Paediatric and Perinatal Epidemiology
Volume 24, Issue 3, pages 309–318, May 2010
How to Cite
Basta, N. O., James, P. W., Craft, A. W. and McNally, R. J. Q. (2010), Season of birth and diagnosis for childhood cancer in Northern England, 1968–2005. Paediatric and Perinatal Epidemiology, 24: 309–318. doi: 10.1111/j.1365-3016.2010.01112.x
- Issue published online: 8 APR 2010
- Article first published online: 8 APR 2010
- childhood cancer;
- month of birth;
- month of diagnosis;
- seasonal variation
Basta NO, James PW, Craft AW, McNally RJQ. Season of birth and diagnosis for childhood cancer in Northern England, 1968–2005. Paediatric and Perinatal Epidemiology 2010; 24: 309–318.
The aim of this study was to investigate seasonal variation in the incidence of cancer in children aged 0–14 years. Details of 2959 primary malignant cases (1659 males, 1300 females), diagnosed during the period 1968–2005, were extracted from a specialist registry (the Northern Region Young Persons' Malignant Disease Registry). Seasonal variation was analysed with respect to month of birth and diagnosis. The chi-squared heterogeneity test was used to test for non-uniform variation. Poisson regression analysis was used to fit sinusoidal (harmonic) models to the data, using month of birth and month of diagnosis, respectively, as covariates in separate models.

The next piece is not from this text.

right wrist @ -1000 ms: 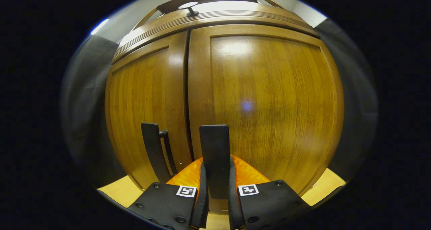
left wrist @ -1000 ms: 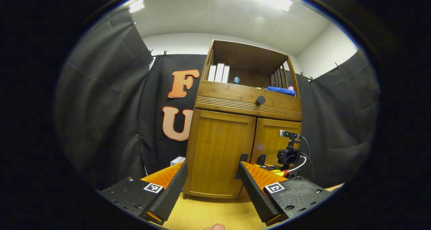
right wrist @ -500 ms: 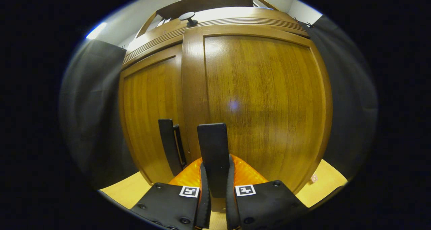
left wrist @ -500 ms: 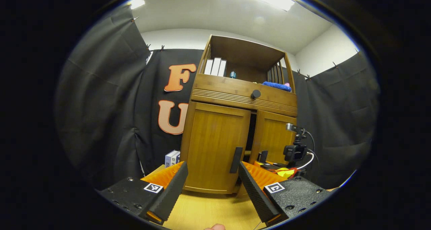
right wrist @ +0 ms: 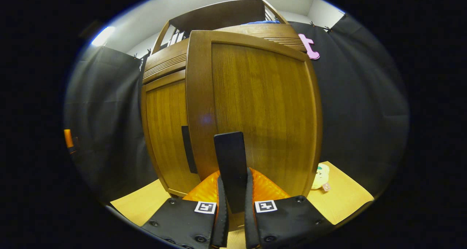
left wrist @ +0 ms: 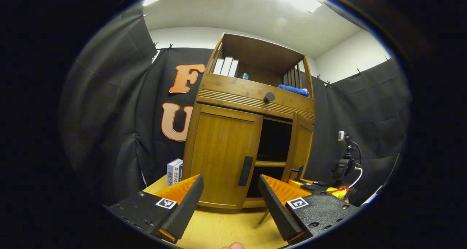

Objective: Open the right door of the double-door shoe cabinet with the right hand, and open the left door with the left hand.

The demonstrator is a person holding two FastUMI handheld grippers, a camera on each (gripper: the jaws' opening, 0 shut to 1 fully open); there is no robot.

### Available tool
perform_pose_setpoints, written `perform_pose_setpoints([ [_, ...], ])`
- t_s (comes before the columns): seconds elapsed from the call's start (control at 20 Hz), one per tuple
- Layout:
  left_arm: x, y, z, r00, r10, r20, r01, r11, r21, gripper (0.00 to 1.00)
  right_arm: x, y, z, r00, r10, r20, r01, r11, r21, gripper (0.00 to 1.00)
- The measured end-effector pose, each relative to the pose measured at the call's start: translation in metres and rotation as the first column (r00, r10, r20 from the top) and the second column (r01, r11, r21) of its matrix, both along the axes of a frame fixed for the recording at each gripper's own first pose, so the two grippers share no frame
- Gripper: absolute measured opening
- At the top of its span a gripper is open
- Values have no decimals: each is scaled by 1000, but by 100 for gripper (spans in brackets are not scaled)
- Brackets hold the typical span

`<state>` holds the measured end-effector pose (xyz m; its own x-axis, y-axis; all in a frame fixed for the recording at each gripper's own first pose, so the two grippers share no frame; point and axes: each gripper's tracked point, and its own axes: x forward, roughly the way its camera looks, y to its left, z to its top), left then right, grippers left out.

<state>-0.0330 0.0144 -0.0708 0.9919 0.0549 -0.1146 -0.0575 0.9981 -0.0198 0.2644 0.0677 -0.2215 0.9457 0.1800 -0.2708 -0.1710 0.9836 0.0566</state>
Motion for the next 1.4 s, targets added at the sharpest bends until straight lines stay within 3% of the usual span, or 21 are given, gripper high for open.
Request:
perform_pose_setpoints([
  [0.55,14,-23,-7,998,-65,-1,65,998,-12,92,3,-13,9,991,-131,8,131,991,-18,24],
  [0.7,16,-28,-9,997,-82,1,82,996,-21,92,0,-25,11,982,-188,11,188,982,-20,19],
  [0.75,17,-30,-9,996,-86,0,86,996,-28,92,-2,-29,10,978,-208,6,208,978,-13,24],
  [0.8,17,-31,-10,996,-90,-3,90,995,-34,91,-4,-32,7,974,-226,-3,226,974,-11,19],
  [0.85,18,-33,-12,995,-95,-7,95,995,-40,91,-6,-35,4,969,-245,-19,245,969,-11,23],
  [1.05,20,-34,-18,994,-104,-24,103,994,-42,95,-13,-49,1,955,-294,-43,294,956,-8,23],
  [1.1,20,-34,-20,994,-104,-29,103,994,-40,95,-12,-53,1,949,-313,-37,313,950,-12,14],
  [1.15,20,-34,-20,994,-103,-32,102,994,-39,95,-13,-55,0,949,-315,-36,314,949,-12,5],
  [1.2,20,-33,-22,994,-101,-35,100,994,-40,92,-13,-55,0,950,-311,-34,311,950,-8,17],
  [1.4,17,-29,-27,995,-94,-46,92,995,-45,95,-13,-62,0,967,-254,-22,253,966,-61,17],
])
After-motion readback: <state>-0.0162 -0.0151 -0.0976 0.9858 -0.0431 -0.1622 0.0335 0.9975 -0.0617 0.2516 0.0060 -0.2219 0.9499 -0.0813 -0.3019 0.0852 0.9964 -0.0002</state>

There was significant sinusoidal variation based on month of birth for acute lymphoblastic leukaemia (ALL) aged 1–6 years (P = 0.04; peak in March). For 0- to 14-year-old boys, there was statistically significant sinusoidal variation in month of birth for acute non-lymphocytic leukaemia (P = 0.04; peak in September) and astrocytoma (P = 0.03; peak in October). Based on month of diagnosis, there was statistically significant sinusoidal variation in girls for all lymphomas (P = 0.048; peak in March) and Hodgkin lymphoma (HL) (P = 0.005; peak in January), and in boys for osteosarcoma (P = 0.049; peak in October). This study confirms previous findings of seasonal variation around the month of birth for childhood ALL (at the peak ages) and provides further evidence of seasonal variation around month of birth for astrocytoma and around month of diagnosis for HL. The results are consistent with a role for environmental factors in the aetiology of these diagnostic groups. Further studies are needed to examine putative candidate agents.